• **Task to carry out**
Repeat word for word everything from the line containing "I'd really appreciate it if you could detect the blue striped" to the end of the listing, first and last lines included, and only that.

• **Records shown**
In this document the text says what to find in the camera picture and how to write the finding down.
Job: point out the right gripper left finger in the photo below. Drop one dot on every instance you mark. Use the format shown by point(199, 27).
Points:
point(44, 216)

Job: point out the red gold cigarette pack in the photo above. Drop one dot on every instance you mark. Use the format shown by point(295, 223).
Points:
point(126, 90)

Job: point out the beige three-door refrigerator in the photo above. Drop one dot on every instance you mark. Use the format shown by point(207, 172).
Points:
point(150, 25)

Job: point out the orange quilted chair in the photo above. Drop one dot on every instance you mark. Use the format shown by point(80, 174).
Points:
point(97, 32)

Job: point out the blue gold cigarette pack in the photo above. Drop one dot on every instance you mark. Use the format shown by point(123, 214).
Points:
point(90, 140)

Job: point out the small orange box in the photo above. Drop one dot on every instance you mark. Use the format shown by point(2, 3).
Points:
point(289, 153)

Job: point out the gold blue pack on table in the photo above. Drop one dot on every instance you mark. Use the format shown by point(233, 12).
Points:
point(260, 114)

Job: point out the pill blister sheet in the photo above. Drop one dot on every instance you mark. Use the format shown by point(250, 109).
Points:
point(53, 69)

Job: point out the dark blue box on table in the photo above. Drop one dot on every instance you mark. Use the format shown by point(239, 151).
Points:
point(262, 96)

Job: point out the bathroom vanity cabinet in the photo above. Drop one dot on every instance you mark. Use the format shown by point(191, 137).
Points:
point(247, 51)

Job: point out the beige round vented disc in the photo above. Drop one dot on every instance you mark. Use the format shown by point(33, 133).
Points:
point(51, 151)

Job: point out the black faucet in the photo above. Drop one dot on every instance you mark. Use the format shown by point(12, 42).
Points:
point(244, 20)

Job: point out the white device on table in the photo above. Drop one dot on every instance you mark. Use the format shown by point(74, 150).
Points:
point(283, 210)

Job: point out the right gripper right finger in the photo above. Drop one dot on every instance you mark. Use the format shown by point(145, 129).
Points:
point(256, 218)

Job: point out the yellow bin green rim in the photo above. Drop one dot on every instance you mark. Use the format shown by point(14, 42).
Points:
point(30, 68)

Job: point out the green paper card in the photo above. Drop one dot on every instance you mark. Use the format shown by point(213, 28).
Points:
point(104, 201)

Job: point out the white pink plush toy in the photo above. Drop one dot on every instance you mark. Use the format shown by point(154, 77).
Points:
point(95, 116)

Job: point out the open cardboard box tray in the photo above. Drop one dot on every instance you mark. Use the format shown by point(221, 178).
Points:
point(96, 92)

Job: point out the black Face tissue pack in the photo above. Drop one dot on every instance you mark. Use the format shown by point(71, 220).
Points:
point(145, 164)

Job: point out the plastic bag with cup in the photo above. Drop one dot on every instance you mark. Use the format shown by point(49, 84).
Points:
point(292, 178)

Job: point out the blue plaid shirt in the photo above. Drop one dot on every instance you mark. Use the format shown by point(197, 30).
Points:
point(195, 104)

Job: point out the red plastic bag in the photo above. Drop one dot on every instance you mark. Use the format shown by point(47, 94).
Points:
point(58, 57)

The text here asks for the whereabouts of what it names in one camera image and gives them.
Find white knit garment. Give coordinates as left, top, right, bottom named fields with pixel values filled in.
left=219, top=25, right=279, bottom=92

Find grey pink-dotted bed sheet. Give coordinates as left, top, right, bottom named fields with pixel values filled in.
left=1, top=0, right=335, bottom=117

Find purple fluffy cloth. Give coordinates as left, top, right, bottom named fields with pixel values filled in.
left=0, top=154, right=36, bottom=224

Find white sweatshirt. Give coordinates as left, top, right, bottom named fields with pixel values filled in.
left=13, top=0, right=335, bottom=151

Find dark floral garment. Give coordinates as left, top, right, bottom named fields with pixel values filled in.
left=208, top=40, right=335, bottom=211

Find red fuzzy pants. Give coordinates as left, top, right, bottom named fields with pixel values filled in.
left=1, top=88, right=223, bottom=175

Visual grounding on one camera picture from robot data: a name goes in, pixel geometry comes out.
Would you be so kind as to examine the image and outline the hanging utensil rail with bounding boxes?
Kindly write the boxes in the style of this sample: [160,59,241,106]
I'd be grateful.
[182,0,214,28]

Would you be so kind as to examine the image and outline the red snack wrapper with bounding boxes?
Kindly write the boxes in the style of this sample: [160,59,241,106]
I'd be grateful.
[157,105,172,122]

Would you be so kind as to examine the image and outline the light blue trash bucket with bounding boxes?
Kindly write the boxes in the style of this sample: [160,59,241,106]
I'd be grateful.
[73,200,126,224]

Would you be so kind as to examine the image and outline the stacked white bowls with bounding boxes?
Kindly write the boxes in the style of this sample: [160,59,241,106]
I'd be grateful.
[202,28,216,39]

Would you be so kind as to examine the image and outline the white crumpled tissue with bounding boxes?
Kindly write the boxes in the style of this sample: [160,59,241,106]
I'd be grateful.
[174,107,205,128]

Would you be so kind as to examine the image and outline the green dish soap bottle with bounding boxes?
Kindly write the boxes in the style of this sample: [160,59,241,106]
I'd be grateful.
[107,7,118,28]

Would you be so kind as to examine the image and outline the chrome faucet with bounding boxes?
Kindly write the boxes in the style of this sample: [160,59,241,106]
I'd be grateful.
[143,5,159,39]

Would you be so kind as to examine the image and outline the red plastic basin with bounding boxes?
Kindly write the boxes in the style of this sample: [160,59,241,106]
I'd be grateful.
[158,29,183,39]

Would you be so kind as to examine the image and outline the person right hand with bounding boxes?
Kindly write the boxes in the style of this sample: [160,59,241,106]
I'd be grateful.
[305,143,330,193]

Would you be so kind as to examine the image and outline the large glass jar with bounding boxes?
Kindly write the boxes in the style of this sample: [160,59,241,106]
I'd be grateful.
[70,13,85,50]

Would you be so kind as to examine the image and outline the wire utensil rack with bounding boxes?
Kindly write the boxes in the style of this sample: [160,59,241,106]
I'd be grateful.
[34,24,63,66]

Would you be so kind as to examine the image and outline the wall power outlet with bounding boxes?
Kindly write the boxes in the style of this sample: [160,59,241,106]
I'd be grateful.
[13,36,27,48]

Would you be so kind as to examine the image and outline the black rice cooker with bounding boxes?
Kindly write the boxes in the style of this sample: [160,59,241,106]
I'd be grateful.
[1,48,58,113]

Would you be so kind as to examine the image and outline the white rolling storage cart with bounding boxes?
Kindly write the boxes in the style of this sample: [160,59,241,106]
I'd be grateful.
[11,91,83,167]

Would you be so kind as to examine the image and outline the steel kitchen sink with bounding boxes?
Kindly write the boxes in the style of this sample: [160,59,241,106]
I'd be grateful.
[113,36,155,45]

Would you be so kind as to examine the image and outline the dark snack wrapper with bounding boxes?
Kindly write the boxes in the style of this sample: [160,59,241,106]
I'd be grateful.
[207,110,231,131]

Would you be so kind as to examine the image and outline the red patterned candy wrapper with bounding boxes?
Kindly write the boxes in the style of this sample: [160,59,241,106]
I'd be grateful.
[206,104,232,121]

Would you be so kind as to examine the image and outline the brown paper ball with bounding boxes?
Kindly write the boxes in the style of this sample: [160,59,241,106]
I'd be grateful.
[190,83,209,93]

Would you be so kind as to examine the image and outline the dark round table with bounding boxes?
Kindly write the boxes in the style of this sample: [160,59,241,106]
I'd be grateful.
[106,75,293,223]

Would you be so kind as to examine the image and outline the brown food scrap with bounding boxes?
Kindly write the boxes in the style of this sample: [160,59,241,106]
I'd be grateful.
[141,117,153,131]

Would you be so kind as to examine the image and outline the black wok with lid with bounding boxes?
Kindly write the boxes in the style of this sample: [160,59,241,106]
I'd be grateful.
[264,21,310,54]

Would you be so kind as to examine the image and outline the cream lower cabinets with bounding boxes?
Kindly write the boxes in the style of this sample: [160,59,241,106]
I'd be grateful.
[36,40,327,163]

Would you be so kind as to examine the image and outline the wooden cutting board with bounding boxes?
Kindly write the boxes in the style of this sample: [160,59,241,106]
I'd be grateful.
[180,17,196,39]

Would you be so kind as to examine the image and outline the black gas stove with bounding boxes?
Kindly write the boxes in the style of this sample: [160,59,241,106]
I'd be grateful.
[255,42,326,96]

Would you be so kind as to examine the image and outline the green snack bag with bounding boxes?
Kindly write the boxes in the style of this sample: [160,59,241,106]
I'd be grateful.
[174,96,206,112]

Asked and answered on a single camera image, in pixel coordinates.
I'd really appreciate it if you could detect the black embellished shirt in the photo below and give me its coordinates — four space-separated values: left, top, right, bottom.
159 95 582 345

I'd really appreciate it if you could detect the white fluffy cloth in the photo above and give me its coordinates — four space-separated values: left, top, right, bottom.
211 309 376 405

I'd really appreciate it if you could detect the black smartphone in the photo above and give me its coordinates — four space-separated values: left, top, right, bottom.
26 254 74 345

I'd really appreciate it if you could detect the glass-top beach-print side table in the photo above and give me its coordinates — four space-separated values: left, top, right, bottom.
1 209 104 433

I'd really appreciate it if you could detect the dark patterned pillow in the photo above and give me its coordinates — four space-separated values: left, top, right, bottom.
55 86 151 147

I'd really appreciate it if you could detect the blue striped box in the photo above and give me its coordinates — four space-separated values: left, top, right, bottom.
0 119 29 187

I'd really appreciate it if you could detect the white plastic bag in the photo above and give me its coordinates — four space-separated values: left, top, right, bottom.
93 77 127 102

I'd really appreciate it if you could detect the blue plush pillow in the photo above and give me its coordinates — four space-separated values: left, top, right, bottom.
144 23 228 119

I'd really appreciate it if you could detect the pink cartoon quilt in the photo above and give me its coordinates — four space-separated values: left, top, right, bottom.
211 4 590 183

• **Output of the exercise**
I'd really appreciate it if you could detect the blue striped box in the photo above and give me its coordinates — four space-separated values: left, top, right, bottom.
0 119 29 187

I'd really appreciate it if you could detect the white plastic bag in the photo above and give me its coordinates — four space-separated values: left, top, right, bottom.
93 77 127 102

I'd really appreciate it if you could detect the blue plush pillow in the photo above and give me its coordinates — four space-separated values: left, top, right, bottom.
144 23 228 119

I'd really appreciate it if you could detect the pink cartoon quilt in the photo above and give me its coordinates — four space-separated values: left, top, right, bottom.
211 4 590 183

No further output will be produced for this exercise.